Q:画像の「ぼかし/モザイク」効果って戻せるの?

助教

淸水 恒輔

各種データ解析、データサイエンス

A:SNSなどで画像をアップしてフォロワーに公開する際、特定の箇所をプライバシー面やモラル面などで見せたくない場合、その部分を「ぼかす」ことがあると思います。このぼかし機能は、現在日常でスマホを持ち歩く皆さんであれば、加工アプリによって容易に利用できます。
  画像をぼかすことは、画像をデータとして扱った際の「ピクセル(画素)情報」を不可逆に加工する画像処理技術であるため、加工後の画像は元のものと同一にはならず、「ぼかし/モザイク」効果を完璧に復元することは「一見」不可能です。

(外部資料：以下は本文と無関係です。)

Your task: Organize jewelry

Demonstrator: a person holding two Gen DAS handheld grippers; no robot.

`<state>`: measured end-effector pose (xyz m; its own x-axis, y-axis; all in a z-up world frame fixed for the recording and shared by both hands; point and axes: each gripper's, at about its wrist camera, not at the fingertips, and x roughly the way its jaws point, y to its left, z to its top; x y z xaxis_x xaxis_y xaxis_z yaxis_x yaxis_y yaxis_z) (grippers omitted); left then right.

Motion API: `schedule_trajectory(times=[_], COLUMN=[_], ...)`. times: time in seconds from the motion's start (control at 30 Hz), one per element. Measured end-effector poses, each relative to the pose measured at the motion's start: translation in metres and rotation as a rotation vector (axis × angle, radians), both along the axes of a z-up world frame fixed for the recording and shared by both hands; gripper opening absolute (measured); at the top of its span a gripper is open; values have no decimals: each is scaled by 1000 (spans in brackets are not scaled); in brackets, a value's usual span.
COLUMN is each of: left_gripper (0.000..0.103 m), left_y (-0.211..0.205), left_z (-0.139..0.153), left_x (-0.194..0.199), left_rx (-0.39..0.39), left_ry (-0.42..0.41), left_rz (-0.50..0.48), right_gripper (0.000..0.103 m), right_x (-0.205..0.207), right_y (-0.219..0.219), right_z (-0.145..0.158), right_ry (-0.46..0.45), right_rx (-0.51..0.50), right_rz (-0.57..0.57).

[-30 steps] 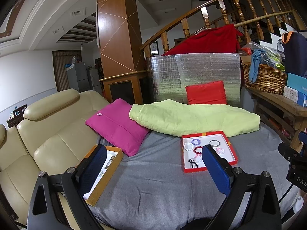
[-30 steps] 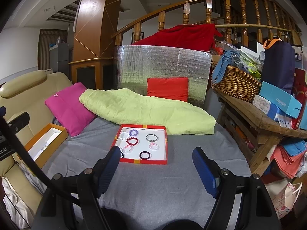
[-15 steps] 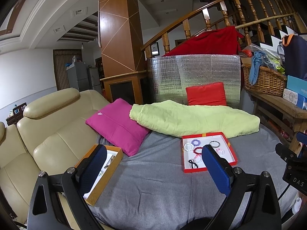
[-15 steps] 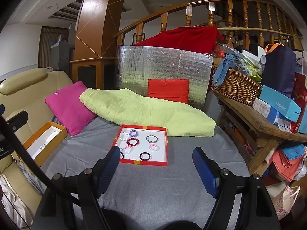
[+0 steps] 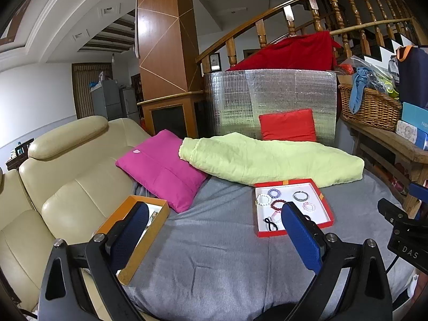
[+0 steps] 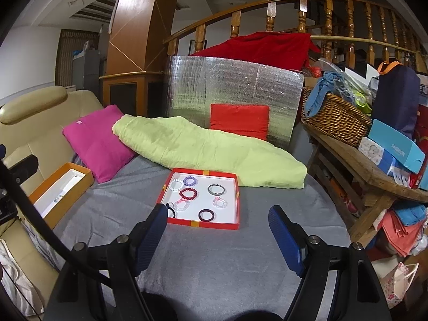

このことを利用して、自分以外の者に完全な元データを見られることを阻止できますが、元データを何らかの原因(デバイスの故障、バックアップ不足など)で復元できず、SNS上にアップされた画像データのみを用いて元データを復元したい場合、「自分(もしくは信頼のおける他者)にのみ復元できるぼかし機能」が存在すると便利であると考えます。